* Source data *
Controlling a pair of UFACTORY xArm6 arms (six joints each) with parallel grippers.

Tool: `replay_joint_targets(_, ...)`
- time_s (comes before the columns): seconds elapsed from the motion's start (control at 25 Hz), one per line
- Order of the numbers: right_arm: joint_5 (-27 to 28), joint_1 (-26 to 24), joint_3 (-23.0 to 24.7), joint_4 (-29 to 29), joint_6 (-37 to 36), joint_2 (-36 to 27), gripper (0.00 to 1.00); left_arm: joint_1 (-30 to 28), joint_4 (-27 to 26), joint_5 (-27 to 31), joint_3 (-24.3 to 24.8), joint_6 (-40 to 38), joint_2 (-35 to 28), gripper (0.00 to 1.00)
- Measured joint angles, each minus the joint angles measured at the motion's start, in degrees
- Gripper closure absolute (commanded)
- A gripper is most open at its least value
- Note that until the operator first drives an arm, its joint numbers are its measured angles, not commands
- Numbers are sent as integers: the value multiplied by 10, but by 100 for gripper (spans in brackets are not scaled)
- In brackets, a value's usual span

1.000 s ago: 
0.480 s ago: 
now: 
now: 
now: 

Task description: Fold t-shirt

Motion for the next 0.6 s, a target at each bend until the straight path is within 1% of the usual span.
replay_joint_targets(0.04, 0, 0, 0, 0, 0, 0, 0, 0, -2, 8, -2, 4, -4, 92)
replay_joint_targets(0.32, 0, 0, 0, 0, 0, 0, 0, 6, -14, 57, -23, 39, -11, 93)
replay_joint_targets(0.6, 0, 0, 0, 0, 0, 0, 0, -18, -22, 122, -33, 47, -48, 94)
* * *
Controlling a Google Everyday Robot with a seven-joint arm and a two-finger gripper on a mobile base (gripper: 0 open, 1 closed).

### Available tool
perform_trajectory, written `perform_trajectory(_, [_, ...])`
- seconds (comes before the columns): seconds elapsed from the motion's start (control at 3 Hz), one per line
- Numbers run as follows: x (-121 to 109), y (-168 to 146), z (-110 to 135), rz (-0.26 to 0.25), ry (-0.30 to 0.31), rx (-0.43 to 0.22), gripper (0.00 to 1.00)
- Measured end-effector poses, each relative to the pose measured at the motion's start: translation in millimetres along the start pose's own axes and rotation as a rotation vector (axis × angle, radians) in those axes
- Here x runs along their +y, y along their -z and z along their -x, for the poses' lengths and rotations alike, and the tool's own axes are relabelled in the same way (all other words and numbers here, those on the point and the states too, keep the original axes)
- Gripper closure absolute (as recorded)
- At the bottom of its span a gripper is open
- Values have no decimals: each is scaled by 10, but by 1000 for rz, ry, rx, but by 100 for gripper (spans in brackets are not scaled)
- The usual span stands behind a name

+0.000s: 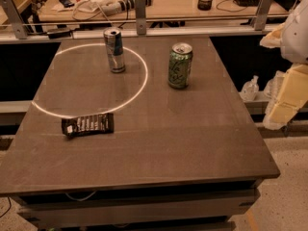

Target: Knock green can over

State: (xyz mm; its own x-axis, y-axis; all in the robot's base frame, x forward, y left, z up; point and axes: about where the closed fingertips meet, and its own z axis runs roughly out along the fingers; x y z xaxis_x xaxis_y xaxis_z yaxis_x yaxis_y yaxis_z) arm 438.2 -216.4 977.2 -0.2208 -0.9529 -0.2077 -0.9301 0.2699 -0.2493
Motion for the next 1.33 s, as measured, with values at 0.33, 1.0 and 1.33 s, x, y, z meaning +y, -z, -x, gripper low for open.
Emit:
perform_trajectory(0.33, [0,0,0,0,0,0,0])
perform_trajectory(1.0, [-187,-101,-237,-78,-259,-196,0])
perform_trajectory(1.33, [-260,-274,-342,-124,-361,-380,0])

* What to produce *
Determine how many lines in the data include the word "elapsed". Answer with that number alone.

* Exercise response *
2